Même si le secteur des services est inclus dans le PIB, la mesure de sa production pose un problème conceptuel, car il est difficile de distinguer ce qui constitue une prestation de service de ce qui constitue un simple paiement de transfert : après tout, on peut tirer satisfaction d’un paiement de transfert exactement comme on tire satisfaction de la prestation d’un musicien ; comment alors inclure l’un et pas l’autre dans le cadre du PIB ? Mais outre ces problèmes conceptuels, il existe également des problèmes liés à la mesure du PIB, problèmes qui découlent notamment du vaste secteur de la petite production pour lequel nous ne disposons pas de données fiables, régulières et opportunes. En Inde, par exemple, plusieurs économistes ont suggéré, bien que pour des raisons différentes, que la mesure du taux de croissance du PIB était surestimée.

Il est également évident que le PIB n’est pas un indice du bien-être national ; la raison la plus évidente en est que la distribution du PIB peut être extrêmement inégale. Mais le fonctionnement de l’impérialisme crée un type particulier de dichotomie au sein d’un pays du tiers monde qui rend le PIB tout à fait inapte à mesurer le progrès économique ; en fait, le PIB sert à camoufler cette dichotomie qui a même tendance à s’accentuer avec le temps.

L’impérialisme a deux effets distincts sur une économie contemporaine du tiers monde. Parce que cette économie est généralement située dans la zone tropicale, les pays industriels lui demandent une gamme de produits agricoles (sans parler des minéraux) que seule la masse terrestre tropicale est capable de produire, ou de produire pendant la période où les régions tempérées et froides du monde, qui constituent le berceau du capitalisme, sont gelées. Ainsi, outre le blé et le maïs, l’impérialisme exige du tiers monde toute une série de produits primaires qu’il ne peut lui-même produire en aucune saison, ou qu’il ne peut produire qu’en saison chaude, mais pas en hiver. Ces produits doivent être importés ; mais l’étendue de la masse terrestre tropicale est limitée, et comme les pratiques d’ »amélioration des terres » telles que l’irrigation et d’autres changements techniques qui augmentent la productivité de la terre nécessitent généralement un État activiste, et que le capitalisme s’oppose à toutes sortes d’activisme étatique qui soutient et promeut non pas lui-même mais l’agriculture paysanne, cette « amélioration des terres » n’est pas possible dans une mesure suffisante. Les produits tropicaux nécessaires aux besoins métropolitains sont exportés vers les métropoles en réduisant leur absorption domestique dans le tiers-monde. L’impérialisme impose donc nécessairement une compression des revenus, entraînant une compression de la demande, au tiers monde.

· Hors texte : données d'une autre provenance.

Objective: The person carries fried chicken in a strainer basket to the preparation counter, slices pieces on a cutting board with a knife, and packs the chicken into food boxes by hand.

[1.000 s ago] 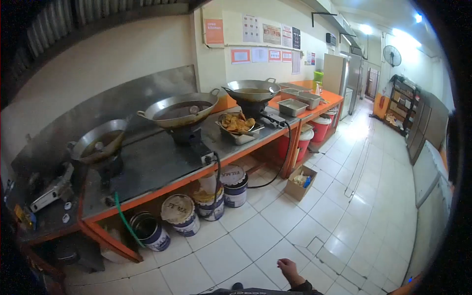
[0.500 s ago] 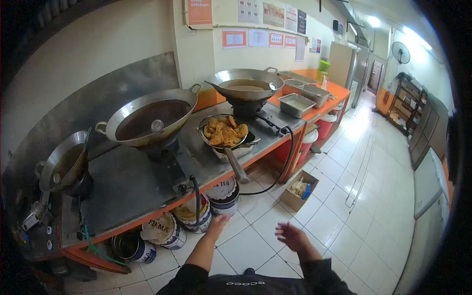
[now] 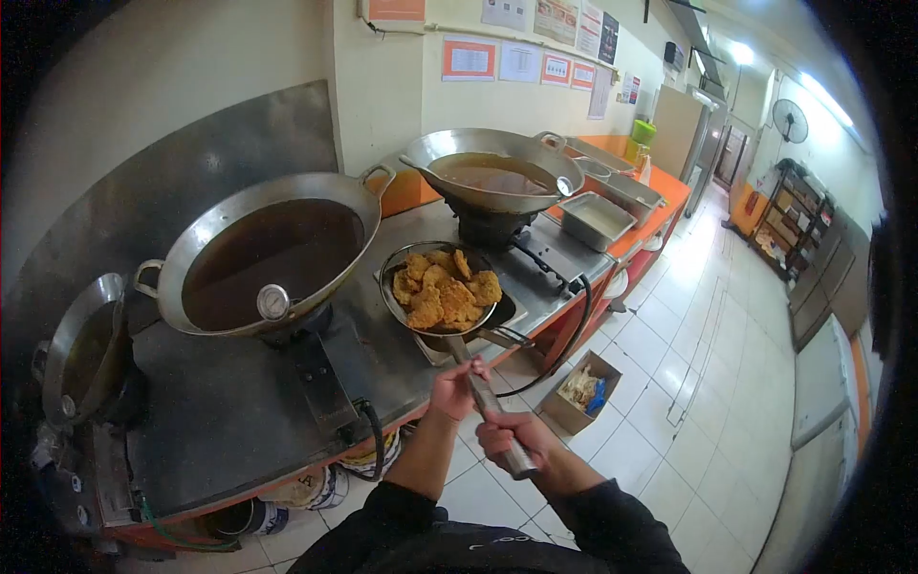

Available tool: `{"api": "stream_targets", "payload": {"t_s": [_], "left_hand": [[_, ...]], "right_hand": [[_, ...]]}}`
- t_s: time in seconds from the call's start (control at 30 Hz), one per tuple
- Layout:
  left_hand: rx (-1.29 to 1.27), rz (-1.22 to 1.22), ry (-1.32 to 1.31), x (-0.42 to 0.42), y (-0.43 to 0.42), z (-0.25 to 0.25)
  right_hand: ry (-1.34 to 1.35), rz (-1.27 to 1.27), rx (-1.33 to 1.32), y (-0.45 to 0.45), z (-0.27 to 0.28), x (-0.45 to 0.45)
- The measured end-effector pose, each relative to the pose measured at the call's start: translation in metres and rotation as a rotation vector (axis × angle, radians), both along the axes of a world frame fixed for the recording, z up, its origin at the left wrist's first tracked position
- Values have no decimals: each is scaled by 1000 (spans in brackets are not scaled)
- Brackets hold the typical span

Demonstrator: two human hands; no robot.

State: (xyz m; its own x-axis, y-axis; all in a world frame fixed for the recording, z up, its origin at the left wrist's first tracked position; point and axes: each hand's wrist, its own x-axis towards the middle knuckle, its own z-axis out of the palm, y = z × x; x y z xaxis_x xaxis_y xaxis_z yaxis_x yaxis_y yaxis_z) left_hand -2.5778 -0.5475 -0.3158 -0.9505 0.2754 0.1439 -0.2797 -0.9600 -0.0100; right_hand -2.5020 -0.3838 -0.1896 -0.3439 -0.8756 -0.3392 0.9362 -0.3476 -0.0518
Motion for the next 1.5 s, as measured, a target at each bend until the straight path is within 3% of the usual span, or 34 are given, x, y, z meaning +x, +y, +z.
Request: {"api": "stream_targets", "payload": {"t_s": [0.03,0.13,0.33,0.63,0.73,0.87,0.9,1.13,1.3,1.5], "left_hand": [[64,-90,44,-8,1,-3],[70,-52,-3,2,16,38],[-76,27,80,11,32,63],[-137,42,165,37,58,68],[-157,20,216,70,79,64],[-154,29,306,133,115,61],[-159,64,333,153,127,62],[-160,317,351,301,194,35],[-222,537,285,416,184,43],[-327,843,131,588,159,61]], "right_hand": [[-5,-14,13,3,10,-2],[-7,-32,34,12,40,-4],[89,-87,150,28,72,13],[141,-74,225,61,64,45],[278,2,392,90,61,75],[169,87,344,142,70,122],[213,164,267,162,61,130],[517,636,379,240,52,199],[662,962,455,210,72,259],[592,1164,189,164,59,369]]}}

L’une des principales fonctions du régime néolibéral est d’ouvrir le tiers monde aux exportations illimitées de ces produits de base et, pour ce faire, d’imposer systématiquement la compression de la demande. Cette ouverture exige que le choix des paysans en matière de cultures soit influencé non pas par des considérations d’autosuffisance alimentaire nationale ou de besoins locaux, mais exclusivement par le « marché », c’est-à-dire par l’attraction du pouvoir d’achat de la métropole. Pour ce faire, dans les pays du Sud, tout soutien gouvernemental des prix des céréales alimentaires en particulier, et le stockage des cultures vivrières pour soutenir le système de distribution publique doivent disparaître, et les prix intérieurs doivent s’aligner sur les prix internationaux par la suppression de toutes les restrictions quantitatives au commerce et l’imposition de droits de douane nuls ou minimes. C’est exactement ce que l’Organisation mondiale du commerce cherche à garantir. Dans le même temps, les pays industrialisés continuent d’accorder des subventions directes en espèces très élevées à leurs propres producteurs agricoles de céréales alimentaires et de coton, en les qualifiant de « non distorsives du commerce ».

Si l’offre de produits que la métropole souhaite importer est insuffisante, l’inflation s’ensuit. Pour contrer cette inflation, des mesures de compression de la demande sont systématiquement imposées, ce qui a pour effet de restreindre la demande intérieure et d’accroître l’offre pour la métropole. L’effet global du régime néolibéral à travers tous ces mécanismes est de réduire la disponibilité nette de céréales par habitant dans le tiers monde et de faire en sorte que la terre produise à la place des cultures demandées par la métropole. C’est exactement ce que nous observons.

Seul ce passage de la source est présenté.